New CEO Focused on Profitable Growth, Remains Committed to Delivering Exceptional Service and World Class Experiences for its Members
Implementing Immediate Efficiencies to Reduce Annualized Costs by Approximately $25 Million
DENVER, Aug. 13, 2024 (GLOBE NEWSWIRE) -- Inspirato Incorporated (“Inspirato” or the “Company”) (NASDAQ: ISPO), the innovative luxury travel club, today announced it has entered into a definitive investment agreement with One Planet Group LLC (“One Planet Group”) on a comprehensive transaction (“the Transaction”) that includes $10 million of equity financing in exchange for approximately 2.9 million new shares of Inspirato Class A Common Stock and an equivalent number of warrants.
“I’m incredibly excited for what this transaction does for the future of Inspirato and our members,” said President, David Kallery. “Over the last several quarters, we’ve worked tirelessly with our members top of mind to improve our product offerings and optimize our portfolio. While the decision to reduce our workforce was not easy, I’m grateful for the hard work and dedication of the entire team and am confident that under Payam Zamani’s leadership, Inspirato will continue to provide a world-class travel experience to its members for years to come.”
Upon closing, One Planet Group will name three new Directors to the Inspirato Board of Directors, including Mr. Zamani as Chairman. The size of the Company’s Board is expected to remain at seven Directors. The Company also plans to implement initiatives expected to reduce costs by approximately $25 million on an annualized basis. This includes a reduction in workforce of 15% and the termination of previously impaired, poorly performing leases.
CEO and Chairman, Payam Zamani, commented, “This transaction, not only strengthens Inspirato’s liquidity and improves the Company’s capital structure with a large, supportive shareholder, but it injects our boardroom with a fresh perspective. I look forward to working with the team, meeting our members and taking Inspirato to new heights in a more sustainable and profitable manner.”
The purchase price for each share and warrant in the transaction is $3.43. The first tranche of the transaction will close August 13, 2024 for consideration of approximately $4.6 million; the second tranche is expected to close in September 2024, subject to shareholder approval, for consideration of approximately $5.4 million. Following the second closing, One Planet Group will have an option to invest an additional $2.5 million on the same terms.
About Inspirato
Inspirato (NASDAQ: ISPO) is a luxury travel company that provides exclusive access to a managed and controlled portfolio of curated vacation options, delivered through an innovative model designed to ensure the service, certainty, and value that discerning customers demand. The Inspirato portfolio includes branded luxury vacation homes, accommodations at five-star hotel and resort partners, and custom travel experiences. For more information, visit www.inspirato.com and follow @inspirato on Instagram, Facebook, X, and LinkedIn.

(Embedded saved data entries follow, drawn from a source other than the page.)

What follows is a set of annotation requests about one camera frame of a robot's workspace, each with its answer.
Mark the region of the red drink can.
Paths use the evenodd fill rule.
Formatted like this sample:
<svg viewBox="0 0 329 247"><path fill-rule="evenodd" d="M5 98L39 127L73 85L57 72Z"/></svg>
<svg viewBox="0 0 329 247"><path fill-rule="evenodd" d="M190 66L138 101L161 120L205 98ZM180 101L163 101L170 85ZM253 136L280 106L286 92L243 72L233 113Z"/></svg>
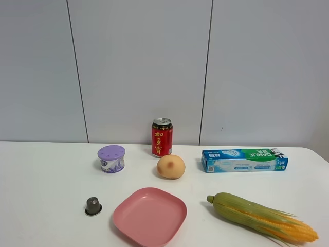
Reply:
<svg viewBox="0 0 329 247"><path fill-rule="evenodd" d="M152 123L152 154L163 157L172 153L173 125L168 118L157 118Z"/></svg>

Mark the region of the yellowish potato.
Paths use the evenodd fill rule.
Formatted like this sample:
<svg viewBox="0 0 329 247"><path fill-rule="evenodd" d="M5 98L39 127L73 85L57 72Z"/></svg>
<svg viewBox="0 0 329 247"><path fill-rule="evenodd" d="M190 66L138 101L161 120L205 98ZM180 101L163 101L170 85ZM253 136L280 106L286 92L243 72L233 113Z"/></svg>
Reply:
<svg viewBox="0 0 329 247"><path fill-rule="evenodd" d="M179 179L186 170L183 159L177 155L165 155L157 163L157 172L167 179Z"/></svg>

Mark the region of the purple lidded white tub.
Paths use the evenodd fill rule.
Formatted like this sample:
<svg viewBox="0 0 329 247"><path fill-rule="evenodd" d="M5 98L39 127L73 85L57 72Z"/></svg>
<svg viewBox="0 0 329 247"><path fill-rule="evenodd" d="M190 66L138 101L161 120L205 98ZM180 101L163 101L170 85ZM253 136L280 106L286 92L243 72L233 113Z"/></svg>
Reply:
<svg viewBox="0 0 329 247"><path fill-rule="evenodd" d="M125 168L125 149L120 145L109 145L98 150L101 170L106 173L116 173Z"/></svg>

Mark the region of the pink square plate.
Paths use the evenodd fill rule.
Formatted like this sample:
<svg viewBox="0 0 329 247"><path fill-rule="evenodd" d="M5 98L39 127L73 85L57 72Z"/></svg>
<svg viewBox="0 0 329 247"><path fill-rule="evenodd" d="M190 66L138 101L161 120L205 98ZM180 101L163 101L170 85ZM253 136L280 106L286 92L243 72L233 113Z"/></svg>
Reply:
<svg viewBox="0 0 329 247"><path fill-rule="evenodd" d="M113 223L140 246L165 246L186 216L187 207L180 198L158 188L146 187L117 206Z"/></svg>

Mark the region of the grey coffee capsule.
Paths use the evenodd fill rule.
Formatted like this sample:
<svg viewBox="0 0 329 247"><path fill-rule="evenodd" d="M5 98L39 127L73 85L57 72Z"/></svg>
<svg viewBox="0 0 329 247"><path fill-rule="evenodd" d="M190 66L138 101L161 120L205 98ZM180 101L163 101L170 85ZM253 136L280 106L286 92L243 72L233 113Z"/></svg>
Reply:
<svg viewBox="0 0 329 247"><path fill-rule="evenodd" d="M97 197L90 197L86 201L85 214L88 216L95 216L102 211L102 205Z"/></svg>

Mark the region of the blue green toothpaste box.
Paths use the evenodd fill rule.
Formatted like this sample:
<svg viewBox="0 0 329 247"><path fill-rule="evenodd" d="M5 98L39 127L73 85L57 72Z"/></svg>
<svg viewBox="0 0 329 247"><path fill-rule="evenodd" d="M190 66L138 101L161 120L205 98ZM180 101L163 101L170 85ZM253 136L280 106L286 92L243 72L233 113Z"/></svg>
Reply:
<svg viewBox="0 0 329 247"><path fill-rule="evenodd" d="M277 148L204 150L201 162L207 173L284 171L288 157Z"/></svg>

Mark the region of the corn cob with husk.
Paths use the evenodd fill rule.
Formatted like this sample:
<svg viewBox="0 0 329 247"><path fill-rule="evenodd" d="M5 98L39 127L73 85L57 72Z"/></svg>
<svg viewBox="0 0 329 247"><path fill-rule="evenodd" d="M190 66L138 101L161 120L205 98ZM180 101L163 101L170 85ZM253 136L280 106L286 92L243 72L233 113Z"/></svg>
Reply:
<svg viewBox="0 0 329 247"><path fill-rule="evenodd" d="M251 228L286 245L318 240L315 230L295 219L295 216L290 213L269 208L226 192L220 192L214 196L208 195L207 201L226 220Z"/></svg>

About One Planet Group LLC
One Planet Group is a closely held private equity firm that owns a suite of technology and media businesses while also investing in early-stage companies. Owned and operated businesses span a variety of industries including ad tech, publishing, and media. One Planet Group’s mission is to support strong business ideas while building an ethos that helps improve society and give back to communities. The company’s investment portfolio includes a diverse group of innovative tech-enabled products and solutions. Investing primarily in high-growth early-stage entities, emphasizing companies that aspire to ‘Innovation + Intention.’ One Planet Group was founded by tech entrepreneur Payam Zamani in 2015. With offices and employees in over ten countries, its global headquarters is in Walnut Creek, California. For more information, visit www.oneplanetgroup.com.
Forward-Looking Statements
This press release contains forward-looking statements within the meaning of the Private Securities Litigation Reform Act of 1995, Section 27A of the Securities Act and Section 21E of the Exchange Act. Forward-looking statements generally relate to future events or the Company’s future financial or operating performance. In some cases, you can identify forward-looking statements because they contain words such as “believe,” “may,” “will,” “estimate,” “potential,” “continue,” “anticipate,” “intend,” “expect,” “could,” “would,” “project,” “forecast,” “plan,” “intend,” “target,” or the negative of these words or other similar expressions that concern the Company’s expectations, strategy, priorities, plans, or intentions. Forward-looking statements in this release include, but are not limited to, the Company’s ability to consummate the Transaction and satisfy applicable closing conditions, including stockholder approval, where applicable. The Company’s expectations and beliefs regarding these matters may not materialize, and actual results in future periods are subject to risks and uncertainties, including changes in the Company’s plans or assumptions, that could cause actual results to differ materially from those projected. These risks include the risk of the Company’s stockholders not approving the Transaction, the occurrence of any event, change or other circumstances that could result in the investment agreement being terminated or the transactions not being completed on the terms reflected in the investment agreement, or at all, and uncertainties as to the timing of the consummation of the transactions; the ability of each party to consummate the transactions; and other risks detailed in the Company’s filings with the Securities and Exchange Commission (“SEC”), including the Company’s Annual Report on Form 10-K filed with the SEC on March 12, 2024. All information provided in this press release is as of the date hereof, and the Company undertakes no duty to update this information unless required by law. These forward-looking statements should not be relied upon as representing the Company’s assessment as of any date subsequent to the date of this press release.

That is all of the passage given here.